S. Federico, "Preliminary Results of a Data Assimilation System," Atmospheric and Climate Sciences, Vol. 3 No. 1, 2013, pp. 61-72. doi: 10.4236/acs.2013.31009.

1. Introduction

Modern NWP data assimilation systems use information from a range of sources to provide the best estimate, i.e. the analysis, at a given time. These systems combine information coming from the observations, an a-priori estimate of the atmospheric state (the background or first-guess field), detailed error statistics, and the law of physics.

Nowadays, increased computing power coupled with greater access to real-time asynoptic data is paving the way toward a new generation of high-resolution (i.e., on the order of 10 km or less) operational mesoscale analyses and forecasting systems [1-5]. Moreover, better initial conditions are increasingly considered vital for a range of NWP applications, in particular at the short range (0 - 12 h [6-7]).

This paper shows preliminary results of a data assimilation system, which is under development with the following two purposes: 1) to produce analyses of meteorological parameter; 2) to improve the short-term forecast of atmospheric fields.

The analyses are given for the following parameters: zonal and meridional wind components, temperature, relative humidity, and geopotential height.

The data assimilation system is a stand-alone package that can be used with different backgrounds.
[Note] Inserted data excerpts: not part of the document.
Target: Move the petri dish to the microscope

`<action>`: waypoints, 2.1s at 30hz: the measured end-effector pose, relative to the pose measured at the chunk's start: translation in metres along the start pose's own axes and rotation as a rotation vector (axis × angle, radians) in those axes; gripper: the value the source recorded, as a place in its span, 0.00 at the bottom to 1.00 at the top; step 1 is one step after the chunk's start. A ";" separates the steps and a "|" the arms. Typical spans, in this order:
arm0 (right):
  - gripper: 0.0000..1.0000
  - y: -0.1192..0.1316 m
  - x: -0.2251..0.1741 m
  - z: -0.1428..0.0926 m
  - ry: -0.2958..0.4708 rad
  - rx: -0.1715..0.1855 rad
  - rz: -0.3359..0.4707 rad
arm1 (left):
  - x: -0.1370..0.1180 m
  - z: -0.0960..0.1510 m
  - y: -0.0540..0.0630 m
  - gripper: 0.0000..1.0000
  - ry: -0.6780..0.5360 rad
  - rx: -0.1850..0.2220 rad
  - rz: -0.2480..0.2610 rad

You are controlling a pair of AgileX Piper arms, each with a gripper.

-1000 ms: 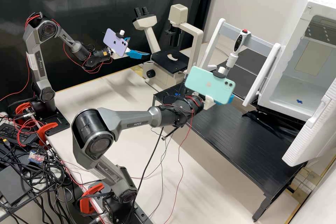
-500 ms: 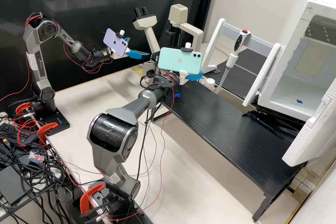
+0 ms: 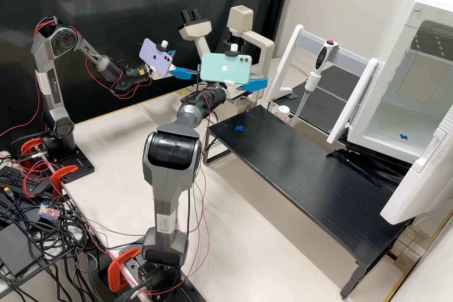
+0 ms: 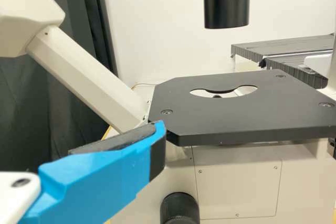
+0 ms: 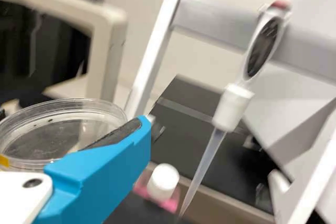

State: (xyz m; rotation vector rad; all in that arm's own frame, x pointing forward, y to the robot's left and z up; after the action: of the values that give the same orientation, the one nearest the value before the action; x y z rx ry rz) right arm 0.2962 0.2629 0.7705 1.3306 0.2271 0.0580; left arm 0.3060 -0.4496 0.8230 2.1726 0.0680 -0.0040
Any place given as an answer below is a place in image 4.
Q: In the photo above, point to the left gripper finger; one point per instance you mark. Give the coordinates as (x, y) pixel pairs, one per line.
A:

However, in this paper it is used in conjunction with the RAMS model [8,9]. So, the data assimilation system uses the RAMS fields as background and the analyses are used to initialize the RAMS model.
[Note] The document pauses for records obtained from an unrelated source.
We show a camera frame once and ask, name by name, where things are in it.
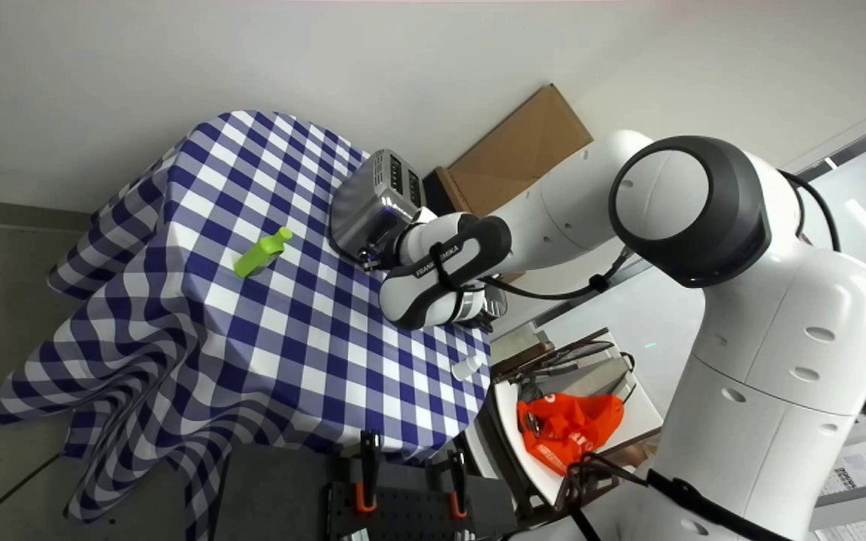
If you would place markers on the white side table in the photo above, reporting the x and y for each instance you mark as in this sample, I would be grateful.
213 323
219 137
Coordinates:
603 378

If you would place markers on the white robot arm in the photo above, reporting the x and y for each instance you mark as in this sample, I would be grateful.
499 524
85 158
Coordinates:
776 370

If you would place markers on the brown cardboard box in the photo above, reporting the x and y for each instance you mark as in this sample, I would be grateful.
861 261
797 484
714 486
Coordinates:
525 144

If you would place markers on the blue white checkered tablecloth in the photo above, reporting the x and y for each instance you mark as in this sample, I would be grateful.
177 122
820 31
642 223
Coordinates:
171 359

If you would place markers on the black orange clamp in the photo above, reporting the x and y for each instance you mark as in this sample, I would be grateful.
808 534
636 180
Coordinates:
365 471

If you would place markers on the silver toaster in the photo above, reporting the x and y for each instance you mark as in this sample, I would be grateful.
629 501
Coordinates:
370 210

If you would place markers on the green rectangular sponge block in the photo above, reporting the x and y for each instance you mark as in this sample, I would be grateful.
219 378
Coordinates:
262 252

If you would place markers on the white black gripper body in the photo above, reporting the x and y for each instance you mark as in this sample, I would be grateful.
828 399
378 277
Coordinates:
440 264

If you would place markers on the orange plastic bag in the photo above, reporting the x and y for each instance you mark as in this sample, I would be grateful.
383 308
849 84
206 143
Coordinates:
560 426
The observations used in the data assimilation system are the profiles of the variables of interest, and in particular those distributed through the Global Telecommunication System (GTS).

The main features of the analysis system (2D-Var) used in this work are:

1) Incremental formulation of the cost-function [10], i.e. observations are assimilated to provide analysis increments. In this way, the analysis imbalance is kept at minimum as the first guess forecast, to which the increments are added, is already balanced because it usually comes from the output of a numerical model.

2) Preconditioning of the background cost function through a “control variable transformation” U defined as B = UUT, where B is the background error covariance matrix, which is formulated in a simple way.

3) Background error covariances are estimated via the National Meteorological Center (NMC, [11]) method, which gives the length-scale used in the background error covariance matrix. The background and observational errors, as well as the length-scale of the background error, are a function of the vertical level.

The goals of this paper are the following two: 1) to quantify the performance of the analyses at improving the initial state of the RAMS model; 2) to show the impact of the data assimilation system on the short-range forecast of the RAMS model.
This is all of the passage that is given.